Segment Open

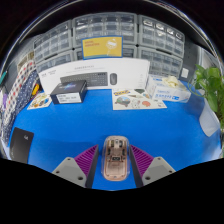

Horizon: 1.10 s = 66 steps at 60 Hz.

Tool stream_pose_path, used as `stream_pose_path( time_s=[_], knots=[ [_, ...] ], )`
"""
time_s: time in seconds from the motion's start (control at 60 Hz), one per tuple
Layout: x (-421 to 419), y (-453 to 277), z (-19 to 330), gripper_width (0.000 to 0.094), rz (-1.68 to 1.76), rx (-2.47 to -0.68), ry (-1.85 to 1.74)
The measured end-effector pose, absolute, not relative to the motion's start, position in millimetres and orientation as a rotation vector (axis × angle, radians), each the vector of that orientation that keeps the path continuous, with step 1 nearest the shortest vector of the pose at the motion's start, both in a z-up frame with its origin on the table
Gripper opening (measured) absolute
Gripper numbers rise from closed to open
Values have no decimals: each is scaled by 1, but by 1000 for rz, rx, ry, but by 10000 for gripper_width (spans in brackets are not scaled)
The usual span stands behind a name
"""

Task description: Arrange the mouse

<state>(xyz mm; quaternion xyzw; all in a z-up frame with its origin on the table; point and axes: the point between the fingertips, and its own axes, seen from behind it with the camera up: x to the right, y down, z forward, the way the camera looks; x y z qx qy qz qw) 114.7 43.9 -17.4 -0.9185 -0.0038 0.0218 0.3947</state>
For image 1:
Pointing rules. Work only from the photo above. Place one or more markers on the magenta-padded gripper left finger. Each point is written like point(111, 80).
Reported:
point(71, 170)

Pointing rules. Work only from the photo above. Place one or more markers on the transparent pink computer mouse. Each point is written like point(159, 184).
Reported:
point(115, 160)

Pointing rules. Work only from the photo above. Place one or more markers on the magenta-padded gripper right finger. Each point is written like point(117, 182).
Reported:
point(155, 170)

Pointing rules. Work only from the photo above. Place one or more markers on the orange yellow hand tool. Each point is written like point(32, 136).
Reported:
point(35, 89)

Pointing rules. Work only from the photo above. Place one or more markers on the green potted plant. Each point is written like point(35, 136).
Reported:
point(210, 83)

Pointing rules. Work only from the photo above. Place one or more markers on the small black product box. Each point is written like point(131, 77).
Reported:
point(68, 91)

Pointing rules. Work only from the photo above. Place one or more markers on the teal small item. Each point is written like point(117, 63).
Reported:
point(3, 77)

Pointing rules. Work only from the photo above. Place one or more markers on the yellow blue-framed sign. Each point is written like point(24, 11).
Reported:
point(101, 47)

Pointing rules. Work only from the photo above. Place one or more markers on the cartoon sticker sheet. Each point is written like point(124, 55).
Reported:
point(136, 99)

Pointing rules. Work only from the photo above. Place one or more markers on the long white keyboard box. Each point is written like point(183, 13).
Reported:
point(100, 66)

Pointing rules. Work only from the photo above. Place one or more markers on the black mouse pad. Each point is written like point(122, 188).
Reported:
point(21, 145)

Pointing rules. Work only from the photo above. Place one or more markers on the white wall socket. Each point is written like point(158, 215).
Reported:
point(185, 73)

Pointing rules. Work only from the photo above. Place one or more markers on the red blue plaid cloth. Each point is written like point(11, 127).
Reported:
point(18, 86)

Segment Closed
Segment Open

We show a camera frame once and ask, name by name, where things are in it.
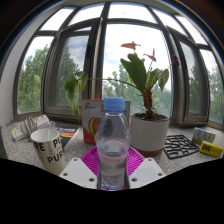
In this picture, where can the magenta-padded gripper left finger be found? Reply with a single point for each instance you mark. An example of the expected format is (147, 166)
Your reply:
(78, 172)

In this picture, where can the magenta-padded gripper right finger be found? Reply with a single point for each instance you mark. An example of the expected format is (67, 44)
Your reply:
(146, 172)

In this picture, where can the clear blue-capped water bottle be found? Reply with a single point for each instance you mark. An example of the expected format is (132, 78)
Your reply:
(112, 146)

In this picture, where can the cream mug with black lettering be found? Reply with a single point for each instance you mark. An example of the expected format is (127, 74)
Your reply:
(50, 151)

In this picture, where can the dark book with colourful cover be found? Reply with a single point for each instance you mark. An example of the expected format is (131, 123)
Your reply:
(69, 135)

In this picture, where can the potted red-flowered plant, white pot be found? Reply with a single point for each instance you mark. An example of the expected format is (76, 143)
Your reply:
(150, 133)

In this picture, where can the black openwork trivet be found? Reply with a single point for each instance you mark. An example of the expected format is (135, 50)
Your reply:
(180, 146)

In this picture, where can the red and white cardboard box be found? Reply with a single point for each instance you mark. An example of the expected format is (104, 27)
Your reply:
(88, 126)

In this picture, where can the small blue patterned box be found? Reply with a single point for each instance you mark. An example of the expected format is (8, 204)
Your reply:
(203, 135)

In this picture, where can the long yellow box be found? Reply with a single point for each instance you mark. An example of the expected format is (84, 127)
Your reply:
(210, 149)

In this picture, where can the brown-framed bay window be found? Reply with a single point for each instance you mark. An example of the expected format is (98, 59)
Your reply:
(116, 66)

Segment Closed
Segment Open

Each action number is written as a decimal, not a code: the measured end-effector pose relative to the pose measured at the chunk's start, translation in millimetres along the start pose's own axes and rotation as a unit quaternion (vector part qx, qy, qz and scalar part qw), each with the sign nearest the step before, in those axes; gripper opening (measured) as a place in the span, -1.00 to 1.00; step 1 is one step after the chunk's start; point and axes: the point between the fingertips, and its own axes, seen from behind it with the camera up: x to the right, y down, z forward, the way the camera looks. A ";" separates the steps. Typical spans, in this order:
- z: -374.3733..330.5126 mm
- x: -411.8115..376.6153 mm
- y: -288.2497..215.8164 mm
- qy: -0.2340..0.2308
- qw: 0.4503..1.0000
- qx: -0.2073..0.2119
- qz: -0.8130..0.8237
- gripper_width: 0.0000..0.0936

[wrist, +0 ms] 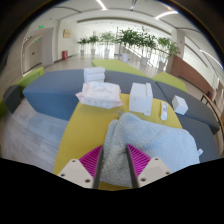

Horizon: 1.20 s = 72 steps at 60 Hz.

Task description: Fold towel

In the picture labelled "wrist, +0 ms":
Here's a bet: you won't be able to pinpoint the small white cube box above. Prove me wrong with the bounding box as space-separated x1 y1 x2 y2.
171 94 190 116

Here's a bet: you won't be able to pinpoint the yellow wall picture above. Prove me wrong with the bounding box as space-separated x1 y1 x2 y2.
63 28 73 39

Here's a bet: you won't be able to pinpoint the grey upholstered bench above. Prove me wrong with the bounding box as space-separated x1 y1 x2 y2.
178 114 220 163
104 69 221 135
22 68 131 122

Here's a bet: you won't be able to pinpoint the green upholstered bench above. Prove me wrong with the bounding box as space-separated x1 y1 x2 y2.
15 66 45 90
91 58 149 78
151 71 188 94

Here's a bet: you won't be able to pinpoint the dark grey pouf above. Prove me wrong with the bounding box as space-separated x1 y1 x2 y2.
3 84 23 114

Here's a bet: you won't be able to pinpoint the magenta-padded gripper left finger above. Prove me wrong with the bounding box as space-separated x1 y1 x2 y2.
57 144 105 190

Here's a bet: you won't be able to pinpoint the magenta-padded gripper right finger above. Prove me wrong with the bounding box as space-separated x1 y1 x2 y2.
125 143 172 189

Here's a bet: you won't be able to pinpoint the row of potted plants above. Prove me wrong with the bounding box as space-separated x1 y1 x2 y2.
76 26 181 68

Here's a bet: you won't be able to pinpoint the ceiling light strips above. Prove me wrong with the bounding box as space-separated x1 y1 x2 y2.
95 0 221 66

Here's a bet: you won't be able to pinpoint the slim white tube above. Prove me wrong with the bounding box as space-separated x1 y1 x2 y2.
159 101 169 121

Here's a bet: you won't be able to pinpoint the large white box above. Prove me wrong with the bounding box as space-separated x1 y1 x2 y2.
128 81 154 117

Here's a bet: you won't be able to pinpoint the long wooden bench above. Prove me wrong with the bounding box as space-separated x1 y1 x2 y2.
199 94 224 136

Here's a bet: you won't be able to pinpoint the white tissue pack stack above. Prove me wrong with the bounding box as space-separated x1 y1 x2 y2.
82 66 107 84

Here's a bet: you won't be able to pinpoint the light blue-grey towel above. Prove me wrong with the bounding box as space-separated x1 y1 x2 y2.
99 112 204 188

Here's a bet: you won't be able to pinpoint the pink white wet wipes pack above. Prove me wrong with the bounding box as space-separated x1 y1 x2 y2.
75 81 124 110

Segment Closed

→ **HOW TO COMPLETE THIS TASK**:
Using the entries above, give back exactly the line containing "Horizon: 1.10 s = 66 steps at 60 Hz.", the line containing "time_s: time in", and every line between them, and nothing else.

→ **ANSWER BELOW**:
Horizon: 1.10 s = 66 steps at 60 Hz.

Tool stream_pose_path, used as `stream_pose_path( time_s=[_], knots=[ [_, ...] ], )`
"""
time_s: time in seconds from the motion's start (control at 60 Hz), one per tuple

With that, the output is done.